Using the records below, give the number of lines where the word "that" appears, with no further output.

#### INPUT DATA:
....

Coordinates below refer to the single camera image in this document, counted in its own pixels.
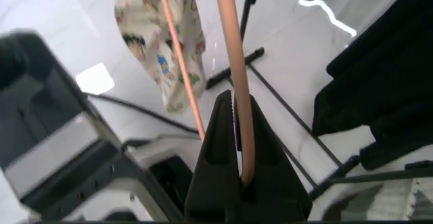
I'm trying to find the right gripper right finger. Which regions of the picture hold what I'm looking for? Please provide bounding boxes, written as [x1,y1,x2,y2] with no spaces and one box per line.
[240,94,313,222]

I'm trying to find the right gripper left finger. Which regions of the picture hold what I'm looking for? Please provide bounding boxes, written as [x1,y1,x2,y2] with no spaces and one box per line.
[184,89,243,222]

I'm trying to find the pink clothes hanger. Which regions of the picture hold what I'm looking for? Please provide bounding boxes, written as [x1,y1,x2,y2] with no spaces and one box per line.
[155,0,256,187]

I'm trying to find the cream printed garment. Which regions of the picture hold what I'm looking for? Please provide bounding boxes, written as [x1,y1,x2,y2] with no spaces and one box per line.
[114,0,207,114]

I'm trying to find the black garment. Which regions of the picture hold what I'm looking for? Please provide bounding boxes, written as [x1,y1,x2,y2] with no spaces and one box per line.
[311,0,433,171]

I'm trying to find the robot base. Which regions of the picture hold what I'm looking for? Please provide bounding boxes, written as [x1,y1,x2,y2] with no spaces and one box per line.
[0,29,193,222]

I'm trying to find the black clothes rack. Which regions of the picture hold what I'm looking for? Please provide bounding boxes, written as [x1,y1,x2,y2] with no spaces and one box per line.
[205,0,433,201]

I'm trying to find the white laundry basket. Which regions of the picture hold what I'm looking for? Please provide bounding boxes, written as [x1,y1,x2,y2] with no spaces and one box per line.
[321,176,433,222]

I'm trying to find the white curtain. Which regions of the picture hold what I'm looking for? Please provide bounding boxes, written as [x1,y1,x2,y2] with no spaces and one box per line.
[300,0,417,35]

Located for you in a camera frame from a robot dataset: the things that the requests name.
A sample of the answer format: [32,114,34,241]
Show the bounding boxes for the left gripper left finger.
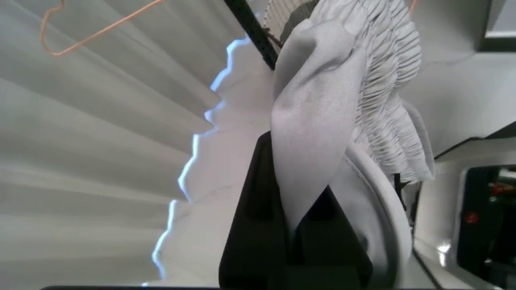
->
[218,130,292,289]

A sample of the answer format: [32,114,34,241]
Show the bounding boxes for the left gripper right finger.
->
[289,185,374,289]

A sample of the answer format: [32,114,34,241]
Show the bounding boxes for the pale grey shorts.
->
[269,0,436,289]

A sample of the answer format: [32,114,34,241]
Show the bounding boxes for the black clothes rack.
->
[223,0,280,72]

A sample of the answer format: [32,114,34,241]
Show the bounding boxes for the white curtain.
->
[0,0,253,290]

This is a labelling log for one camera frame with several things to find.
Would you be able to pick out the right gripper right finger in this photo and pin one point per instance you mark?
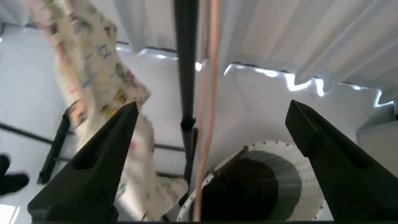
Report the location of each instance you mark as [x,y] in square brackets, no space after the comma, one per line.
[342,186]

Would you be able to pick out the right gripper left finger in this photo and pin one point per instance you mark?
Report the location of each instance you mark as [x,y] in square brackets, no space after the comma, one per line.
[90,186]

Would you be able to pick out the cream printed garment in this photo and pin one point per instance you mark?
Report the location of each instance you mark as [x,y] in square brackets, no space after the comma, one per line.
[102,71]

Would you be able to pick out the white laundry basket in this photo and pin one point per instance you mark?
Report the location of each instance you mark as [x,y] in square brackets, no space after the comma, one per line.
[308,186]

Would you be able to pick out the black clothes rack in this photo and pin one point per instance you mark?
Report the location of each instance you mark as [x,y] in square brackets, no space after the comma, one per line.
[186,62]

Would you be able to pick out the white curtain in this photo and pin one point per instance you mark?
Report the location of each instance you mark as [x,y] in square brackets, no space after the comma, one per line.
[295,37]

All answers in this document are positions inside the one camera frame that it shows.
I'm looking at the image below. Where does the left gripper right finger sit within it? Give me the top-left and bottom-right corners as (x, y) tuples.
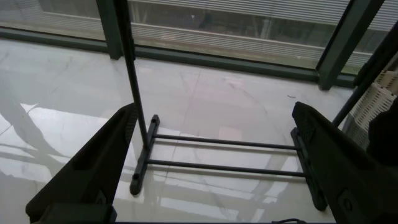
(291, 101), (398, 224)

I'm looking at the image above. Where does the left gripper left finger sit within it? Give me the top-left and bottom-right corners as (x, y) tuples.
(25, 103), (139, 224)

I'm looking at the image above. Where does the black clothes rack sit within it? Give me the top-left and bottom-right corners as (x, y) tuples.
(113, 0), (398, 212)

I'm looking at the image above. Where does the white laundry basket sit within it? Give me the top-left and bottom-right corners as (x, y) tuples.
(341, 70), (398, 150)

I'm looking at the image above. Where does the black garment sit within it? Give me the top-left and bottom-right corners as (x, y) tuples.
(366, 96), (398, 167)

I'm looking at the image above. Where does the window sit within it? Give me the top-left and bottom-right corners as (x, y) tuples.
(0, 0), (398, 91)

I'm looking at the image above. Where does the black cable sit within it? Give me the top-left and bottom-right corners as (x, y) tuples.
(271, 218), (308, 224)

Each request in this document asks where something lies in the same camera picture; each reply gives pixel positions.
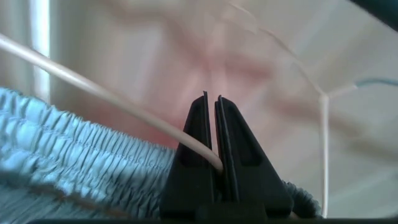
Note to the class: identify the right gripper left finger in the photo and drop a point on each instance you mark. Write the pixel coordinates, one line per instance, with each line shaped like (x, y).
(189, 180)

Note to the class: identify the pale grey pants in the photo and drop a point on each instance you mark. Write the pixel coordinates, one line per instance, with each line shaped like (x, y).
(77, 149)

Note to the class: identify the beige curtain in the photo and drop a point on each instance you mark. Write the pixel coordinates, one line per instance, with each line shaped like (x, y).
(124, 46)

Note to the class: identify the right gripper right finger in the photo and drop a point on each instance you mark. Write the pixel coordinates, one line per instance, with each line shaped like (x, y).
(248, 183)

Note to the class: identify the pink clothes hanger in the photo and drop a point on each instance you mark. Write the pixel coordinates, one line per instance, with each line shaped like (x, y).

....

#### REPLY:
2